Epidemiology and Laboratory Capacity for Prevention and Control of Emerging Infectious Diseases (ELC)

ELC Celebrates 25th Anniversary

ELC Celebrates 25 Years of Service to U.S. Public Health Agencies

1995 – 2020

Strengthening the Nation’s Capacity to Respond to Domestic Infectious Diseases for a Quarter-Century

Since 1995, the Epidemiology and Laboratory Capacity for Prevention and Control of Emerging Infectious Diseases (ELC) Cooperative Agreement has been critical to U.S. health departments’ ability to combat infectious diseases.

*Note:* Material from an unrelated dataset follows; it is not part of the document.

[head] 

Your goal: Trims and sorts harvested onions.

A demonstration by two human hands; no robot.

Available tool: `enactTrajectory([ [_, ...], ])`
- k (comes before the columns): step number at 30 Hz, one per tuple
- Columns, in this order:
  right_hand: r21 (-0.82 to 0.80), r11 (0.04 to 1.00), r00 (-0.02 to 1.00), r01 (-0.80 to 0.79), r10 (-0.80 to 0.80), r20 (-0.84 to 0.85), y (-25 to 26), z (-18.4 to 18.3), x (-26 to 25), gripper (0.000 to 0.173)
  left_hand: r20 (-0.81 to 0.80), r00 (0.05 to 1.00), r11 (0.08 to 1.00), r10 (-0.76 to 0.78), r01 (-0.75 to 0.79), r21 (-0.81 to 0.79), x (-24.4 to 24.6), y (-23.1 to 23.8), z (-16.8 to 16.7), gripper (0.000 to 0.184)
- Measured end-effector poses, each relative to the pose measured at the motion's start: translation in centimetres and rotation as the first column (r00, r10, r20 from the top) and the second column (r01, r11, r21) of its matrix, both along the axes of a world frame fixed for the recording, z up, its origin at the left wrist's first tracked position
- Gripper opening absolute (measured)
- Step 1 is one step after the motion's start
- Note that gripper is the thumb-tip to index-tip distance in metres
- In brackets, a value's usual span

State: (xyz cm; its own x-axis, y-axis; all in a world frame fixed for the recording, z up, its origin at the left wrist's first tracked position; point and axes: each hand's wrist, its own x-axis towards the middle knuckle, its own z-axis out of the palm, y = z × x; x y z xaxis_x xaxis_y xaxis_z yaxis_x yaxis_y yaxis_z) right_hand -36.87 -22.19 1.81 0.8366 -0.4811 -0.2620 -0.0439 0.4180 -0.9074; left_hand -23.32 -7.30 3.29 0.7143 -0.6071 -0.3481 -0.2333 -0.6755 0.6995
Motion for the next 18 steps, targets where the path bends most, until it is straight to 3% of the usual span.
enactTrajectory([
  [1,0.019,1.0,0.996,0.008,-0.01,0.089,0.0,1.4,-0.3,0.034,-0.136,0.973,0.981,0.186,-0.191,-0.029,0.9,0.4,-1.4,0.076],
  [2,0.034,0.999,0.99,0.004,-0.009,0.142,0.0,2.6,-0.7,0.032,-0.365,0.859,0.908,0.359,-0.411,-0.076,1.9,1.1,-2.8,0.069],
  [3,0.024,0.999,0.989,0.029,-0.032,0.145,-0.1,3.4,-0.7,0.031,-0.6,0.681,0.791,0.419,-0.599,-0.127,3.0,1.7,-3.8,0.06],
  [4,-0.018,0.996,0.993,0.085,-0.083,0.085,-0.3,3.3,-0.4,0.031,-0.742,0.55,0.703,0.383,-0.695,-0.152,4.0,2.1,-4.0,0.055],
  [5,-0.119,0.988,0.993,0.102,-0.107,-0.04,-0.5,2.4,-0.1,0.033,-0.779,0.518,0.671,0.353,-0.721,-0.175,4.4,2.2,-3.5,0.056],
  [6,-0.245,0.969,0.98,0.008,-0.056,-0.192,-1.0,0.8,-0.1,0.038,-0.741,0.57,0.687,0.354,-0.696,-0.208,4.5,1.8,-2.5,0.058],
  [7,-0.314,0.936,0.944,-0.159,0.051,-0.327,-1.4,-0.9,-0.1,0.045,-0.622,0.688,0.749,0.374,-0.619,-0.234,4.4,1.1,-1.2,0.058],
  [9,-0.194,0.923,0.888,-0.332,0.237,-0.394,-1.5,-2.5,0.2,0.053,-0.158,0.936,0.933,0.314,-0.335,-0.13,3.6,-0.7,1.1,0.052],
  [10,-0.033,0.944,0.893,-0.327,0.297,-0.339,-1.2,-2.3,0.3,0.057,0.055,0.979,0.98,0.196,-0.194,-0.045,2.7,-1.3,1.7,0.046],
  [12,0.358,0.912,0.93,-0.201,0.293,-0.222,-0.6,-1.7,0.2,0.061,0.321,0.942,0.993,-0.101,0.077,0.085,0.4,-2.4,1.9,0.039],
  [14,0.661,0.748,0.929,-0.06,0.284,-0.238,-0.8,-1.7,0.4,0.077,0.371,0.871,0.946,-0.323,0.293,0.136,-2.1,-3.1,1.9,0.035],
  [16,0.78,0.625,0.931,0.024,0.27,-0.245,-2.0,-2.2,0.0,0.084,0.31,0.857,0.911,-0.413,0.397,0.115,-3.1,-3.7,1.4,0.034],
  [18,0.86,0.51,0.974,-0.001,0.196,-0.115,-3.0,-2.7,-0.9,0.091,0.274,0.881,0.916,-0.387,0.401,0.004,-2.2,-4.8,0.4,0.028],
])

While beginning with only 10 recipients, that number incrementally grew, reaching the current complement of 64 jurisdictions in 2012. For a quarter-century, the ELC cooperative agreement has provided hundreds of millions each year to all 50 states, several large local health departments, and U.S. territories and affiliates to detect, respond to, control, and prevent infectious diseases. This graphic shows the years specific jurisdictions joined ELC.

The ELC program celebrates 25 Years of service to U.S. public health agencies across America in 2020.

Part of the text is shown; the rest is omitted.